- [Problem details]
Where a line contains the word "plate", copy that line from the records below.

- [Data listing]
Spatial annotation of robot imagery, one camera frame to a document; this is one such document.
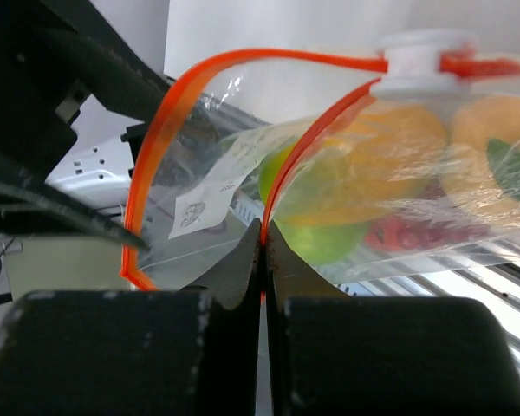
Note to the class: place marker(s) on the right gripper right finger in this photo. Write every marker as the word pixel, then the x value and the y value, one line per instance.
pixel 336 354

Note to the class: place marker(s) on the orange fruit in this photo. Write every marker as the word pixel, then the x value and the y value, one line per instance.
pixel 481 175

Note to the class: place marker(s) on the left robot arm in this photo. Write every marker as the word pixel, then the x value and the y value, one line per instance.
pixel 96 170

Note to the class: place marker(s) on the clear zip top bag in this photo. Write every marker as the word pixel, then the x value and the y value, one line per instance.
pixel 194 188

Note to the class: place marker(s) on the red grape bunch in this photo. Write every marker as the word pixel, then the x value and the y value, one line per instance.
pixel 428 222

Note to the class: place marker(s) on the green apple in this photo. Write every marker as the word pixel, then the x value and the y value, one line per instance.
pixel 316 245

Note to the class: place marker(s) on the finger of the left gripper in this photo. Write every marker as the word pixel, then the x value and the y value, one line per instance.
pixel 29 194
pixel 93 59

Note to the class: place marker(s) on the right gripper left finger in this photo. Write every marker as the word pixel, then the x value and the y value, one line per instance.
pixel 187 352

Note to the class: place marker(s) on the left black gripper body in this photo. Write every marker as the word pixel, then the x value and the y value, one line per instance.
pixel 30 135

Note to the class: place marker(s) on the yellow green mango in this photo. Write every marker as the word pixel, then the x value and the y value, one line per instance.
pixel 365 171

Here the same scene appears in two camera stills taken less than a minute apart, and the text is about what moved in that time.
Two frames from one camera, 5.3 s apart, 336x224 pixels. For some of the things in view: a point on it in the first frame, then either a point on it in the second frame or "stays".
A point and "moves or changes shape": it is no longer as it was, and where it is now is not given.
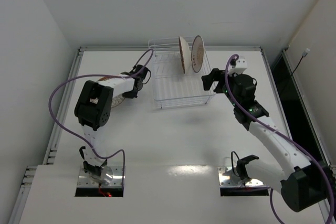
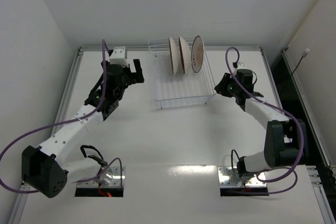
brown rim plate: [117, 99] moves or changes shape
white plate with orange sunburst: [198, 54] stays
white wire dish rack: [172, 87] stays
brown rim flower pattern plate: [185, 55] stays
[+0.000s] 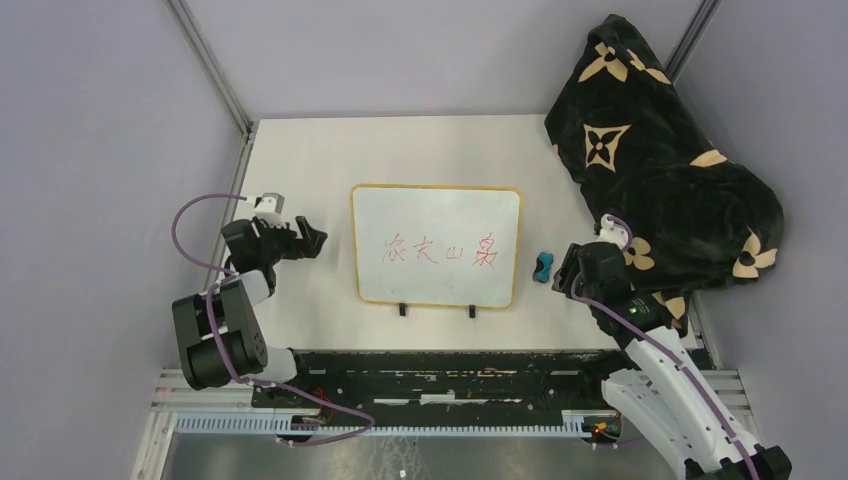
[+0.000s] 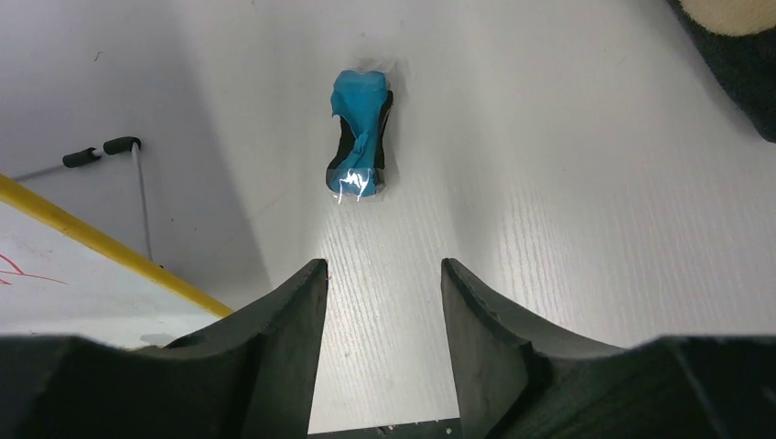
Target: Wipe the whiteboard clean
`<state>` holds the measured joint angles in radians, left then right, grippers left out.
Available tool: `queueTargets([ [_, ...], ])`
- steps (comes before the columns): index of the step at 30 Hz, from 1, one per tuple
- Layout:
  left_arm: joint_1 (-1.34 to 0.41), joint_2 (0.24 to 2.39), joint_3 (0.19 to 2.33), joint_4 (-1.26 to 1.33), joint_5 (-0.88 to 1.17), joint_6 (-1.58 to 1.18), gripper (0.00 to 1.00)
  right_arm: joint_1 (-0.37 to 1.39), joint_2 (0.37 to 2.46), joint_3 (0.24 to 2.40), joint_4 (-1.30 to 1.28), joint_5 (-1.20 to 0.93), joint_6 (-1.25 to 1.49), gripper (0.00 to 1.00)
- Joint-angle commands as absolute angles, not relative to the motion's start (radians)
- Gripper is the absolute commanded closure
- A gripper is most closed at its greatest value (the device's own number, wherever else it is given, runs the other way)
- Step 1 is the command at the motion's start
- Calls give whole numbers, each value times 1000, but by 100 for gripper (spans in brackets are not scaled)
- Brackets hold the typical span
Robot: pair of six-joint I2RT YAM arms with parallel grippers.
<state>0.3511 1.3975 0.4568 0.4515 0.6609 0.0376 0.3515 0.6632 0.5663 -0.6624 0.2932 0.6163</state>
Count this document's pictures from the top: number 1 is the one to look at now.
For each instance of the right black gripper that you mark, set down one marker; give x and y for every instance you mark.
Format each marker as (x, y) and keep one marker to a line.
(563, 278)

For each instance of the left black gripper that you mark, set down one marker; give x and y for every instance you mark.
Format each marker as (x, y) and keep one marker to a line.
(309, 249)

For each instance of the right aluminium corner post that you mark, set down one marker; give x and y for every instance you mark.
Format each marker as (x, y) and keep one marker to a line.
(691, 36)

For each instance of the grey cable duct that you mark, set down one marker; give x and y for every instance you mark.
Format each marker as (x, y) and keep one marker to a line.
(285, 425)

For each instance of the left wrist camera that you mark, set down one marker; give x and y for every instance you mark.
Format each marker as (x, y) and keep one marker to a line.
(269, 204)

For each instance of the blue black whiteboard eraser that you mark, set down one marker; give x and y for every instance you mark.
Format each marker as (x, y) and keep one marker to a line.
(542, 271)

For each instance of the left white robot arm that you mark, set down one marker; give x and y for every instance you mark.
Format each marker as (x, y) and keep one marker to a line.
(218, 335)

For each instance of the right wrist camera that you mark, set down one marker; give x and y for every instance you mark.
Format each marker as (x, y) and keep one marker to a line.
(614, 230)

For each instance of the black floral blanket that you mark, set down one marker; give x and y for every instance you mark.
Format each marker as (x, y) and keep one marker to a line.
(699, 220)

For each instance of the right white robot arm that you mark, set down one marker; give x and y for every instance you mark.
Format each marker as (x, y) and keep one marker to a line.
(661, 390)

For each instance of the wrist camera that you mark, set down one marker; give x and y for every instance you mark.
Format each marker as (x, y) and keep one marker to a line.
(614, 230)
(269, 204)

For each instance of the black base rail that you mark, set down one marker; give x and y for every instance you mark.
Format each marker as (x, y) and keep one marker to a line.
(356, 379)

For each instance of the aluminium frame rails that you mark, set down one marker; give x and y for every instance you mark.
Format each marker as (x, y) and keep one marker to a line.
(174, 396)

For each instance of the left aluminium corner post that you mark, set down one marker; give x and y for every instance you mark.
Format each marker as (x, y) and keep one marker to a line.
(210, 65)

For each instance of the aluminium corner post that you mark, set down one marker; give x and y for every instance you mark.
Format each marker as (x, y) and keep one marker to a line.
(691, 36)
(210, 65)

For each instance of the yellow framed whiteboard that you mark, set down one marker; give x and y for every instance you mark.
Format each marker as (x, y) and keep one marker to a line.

- [Response below]
brown rim plate: [117, 99] moves or changes shape
white plate with orange sunburst: [198, 54] stays
brown rim flower pattern plate: [185, 55] stays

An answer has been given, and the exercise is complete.